* Problem to work on
Lines holding the string "basket" in the listing below are to be copied.
● ● ● ●
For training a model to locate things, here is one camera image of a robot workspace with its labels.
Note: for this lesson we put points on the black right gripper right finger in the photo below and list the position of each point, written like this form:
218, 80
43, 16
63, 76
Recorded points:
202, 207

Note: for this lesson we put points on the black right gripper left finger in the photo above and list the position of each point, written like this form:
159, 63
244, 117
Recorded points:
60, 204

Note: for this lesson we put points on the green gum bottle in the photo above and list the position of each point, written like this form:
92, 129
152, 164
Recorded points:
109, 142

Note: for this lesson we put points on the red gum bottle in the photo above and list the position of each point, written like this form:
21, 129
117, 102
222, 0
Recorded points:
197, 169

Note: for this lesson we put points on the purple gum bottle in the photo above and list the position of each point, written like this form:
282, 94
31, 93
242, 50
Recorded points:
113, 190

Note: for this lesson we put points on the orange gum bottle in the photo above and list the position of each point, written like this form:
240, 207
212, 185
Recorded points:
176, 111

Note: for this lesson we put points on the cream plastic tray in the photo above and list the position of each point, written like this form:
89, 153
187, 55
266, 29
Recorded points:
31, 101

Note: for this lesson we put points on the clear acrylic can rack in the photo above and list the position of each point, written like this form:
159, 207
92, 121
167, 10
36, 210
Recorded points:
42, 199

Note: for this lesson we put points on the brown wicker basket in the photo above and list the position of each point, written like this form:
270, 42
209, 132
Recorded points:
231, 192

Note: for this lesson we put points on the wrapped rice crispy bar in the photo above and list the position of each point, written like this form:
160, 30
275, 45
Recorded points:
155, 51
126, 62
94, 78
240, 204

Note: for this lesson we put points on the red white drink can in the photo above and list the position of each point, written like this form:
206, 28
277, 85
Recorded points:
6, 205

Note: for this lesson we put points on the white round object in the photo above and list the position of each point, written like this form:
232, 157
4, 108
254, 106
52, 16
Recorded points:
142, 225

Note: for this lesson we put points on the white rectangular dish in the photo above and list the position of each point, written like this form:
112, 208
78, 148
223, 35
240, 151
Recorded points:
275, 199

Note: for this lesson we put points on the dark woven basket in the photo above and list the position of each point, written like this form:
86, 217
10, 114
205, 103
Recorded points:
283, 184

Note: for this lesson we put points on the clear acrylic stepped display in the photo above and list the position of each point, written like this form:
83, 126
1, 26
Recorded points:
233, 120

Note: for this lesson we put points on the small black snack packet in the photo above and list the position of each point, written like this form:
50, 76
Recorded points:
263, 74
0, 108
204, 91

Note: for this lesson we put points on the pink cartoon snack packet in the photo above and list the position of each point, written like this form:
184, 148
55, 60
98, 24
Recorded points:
● ● ● ●
* Solved exercise
Note: for this lesson we put points on the brown wicker basket in the photo above and list the position of each point, written like this form:
Note: for this lesson we put points on the dark woven basket in the photo above and list the position of each point, written like this form:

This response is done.